Yo, check it out, Minnesota is making moves when it comes to the cannabis game. The Office of Cannabis Management (OCM) is on the rise, and Charlene Briner, the head honcho, spilled the beans in an interview with Star Tribune. Briner said, “I’m holdin’ it down for a hot minute, at least until early 2024. The governor’s thinkin’ about what’s next.” She’s got a contract with the state until February 15, 2024, but she’s hopin’ to bring in nine key players for OCM before the end of 2023 or early January 2024.
Briner also dropped some knowledge about how the Minnesota Department of Health hired a crew of inspectors to keep an eye on businesses and products that come from hemp. The Department of Agriculture is helpin’ out too, assistin’ with compliance enforcement. And get this, they’ve reassigned a bunch of government employees to lend a hand with compliance as well. They’re expectin’ to have a total of 120 employees workin’ on cannabis management. Briner said, “There’s a whole lot of behind-the-scenes action happenin’ to make sure we’re ready to launch in 2025.”
Briner finished up by sayin’ that the deadline is still on track and they might start acceptin’ applications for cannabis business licenses sometime in late 2024. She said, “We know this timeline is ambitious, but we’re committed to makin’ it happen. We got our work cut out for us.”

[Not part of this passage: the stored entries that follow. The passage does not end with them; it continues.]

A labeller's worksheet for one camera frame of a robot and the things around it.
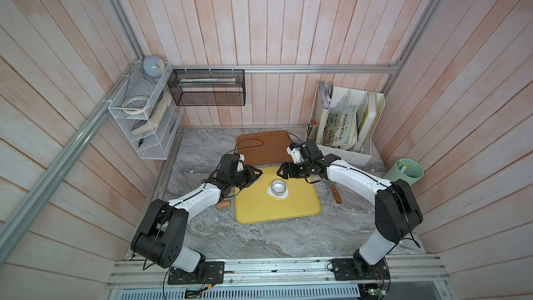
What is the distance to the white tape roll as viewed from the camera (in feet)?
2.34

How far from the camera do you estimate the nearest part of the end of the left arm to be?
68 cm

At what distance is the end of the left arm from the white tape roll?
336 mm

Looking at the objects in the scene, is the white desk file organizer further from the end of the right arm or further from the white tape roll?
the white tape roll
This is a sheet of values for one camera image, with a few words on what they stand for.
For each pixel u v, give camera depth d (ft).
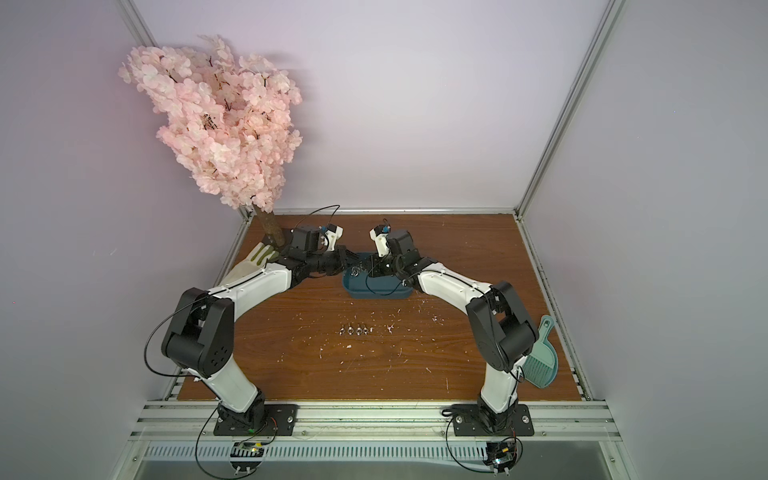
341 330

Now let’s talk about the drama that went down with the previous OCM director, Erin DuPree. She got announced for the gig on September 21, 2023. But just one day later, all hell broke loose. Allegations started flyin’ around that she owned a hemp cannabis company called Loonacy Cannabis Co., which she started back in July 2022. But get this, they said she was sellin’ illegal or unregulated hemp products. DuPree was like, “Nah, I ain’t goin’ through with this.” She dropped out real quick.
Governor Tim Walz was all about DuPree at first, callin’ her a star candidate. He said, “She’s been killin’ it in the business, doin’ research on hemp and cannabis products while followin’ all the state laws. With her experience in Minnesota’s cannabis industry and years of success in launchin’ and growin’ businesses, Erin DuPree was the perfect fit for OCM.” But now it looks like he gotta find someone else.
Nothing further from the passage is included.